Judith Webb is a former Major in the British Army and a proponent of equal physical standards for male and female service members. She appeared on the BBC 100 Women list for 2013 and 2014. She was the first woman to command an otherwise all-male squadron of the British Army.

==Army career==
Webb served in the 28th Signal Regiment of the British Army, and served in Germany and Cyprus. She was the first women to command an all-male squadron. She retired from the Army in 1986. In 2013 and 2014, Webb argued against women being allowed into British Army combat infantry units, as she argued that women needed to meet the same physical fitness levels as men, despite being "different physiologically". She was critical of changes in recruitment standards that reduced the difficulty for both men and women, saying it was an attempt to "meet gender equality requirements". She also highlighted as evidence two women who failed to qualify in the United States Marine Corps.

==Personal life==
Webb and her family ran Rossholme Girls' School, a private girls' school in East Brent, Somerset, for almost 60 years.
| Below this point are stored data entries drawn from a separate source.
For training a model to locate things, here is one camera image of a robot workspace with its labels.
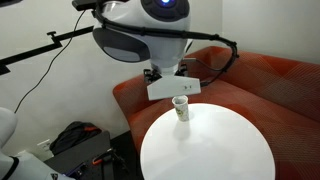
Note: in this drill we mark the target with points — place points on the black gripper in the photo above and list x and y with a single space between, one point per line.
151 76

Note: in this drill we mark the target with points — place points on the black camera boom bar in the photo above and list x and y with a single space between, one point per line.
33 51

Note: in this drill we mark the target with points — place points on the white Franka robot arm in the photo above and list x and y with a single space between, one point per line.
146 20

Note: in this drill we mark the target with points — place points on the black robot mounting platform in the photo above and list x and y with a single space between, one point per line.
83 156

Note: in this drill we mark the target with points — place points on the white paper cup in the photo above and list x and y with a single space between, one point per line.
181 111

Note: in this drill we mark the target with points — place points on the black stereo camera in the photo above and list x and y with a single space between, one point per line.
83 4

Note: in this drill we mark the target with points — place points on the black backpack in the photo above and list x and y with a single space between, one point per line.
73 136

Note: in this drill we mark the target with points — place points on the white wall outlet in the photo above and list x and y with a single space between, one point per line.
44 145

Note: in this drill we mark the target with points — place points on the orange patterned sofa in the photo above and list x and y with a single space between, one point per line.
266 100

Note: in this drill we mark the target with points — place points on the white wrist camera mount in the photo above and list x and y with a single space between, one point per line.
173 88
Webb ran the school from 1986 until 2005, when she closed it down because it was too small to be viable and could not be expanded. The premises were converted for use as holiday accommodation. Webb was included on the BBC 100 Women list for 2013, and 2014, and through that met Kenyan Joyce Aruga, who hoped to set up a school in a Nairobi slum. Webb offered her a supply of school uniforms left over from Rossholme School, and went on to fund-raise to support the school, which is named the Rossholme Education Centre.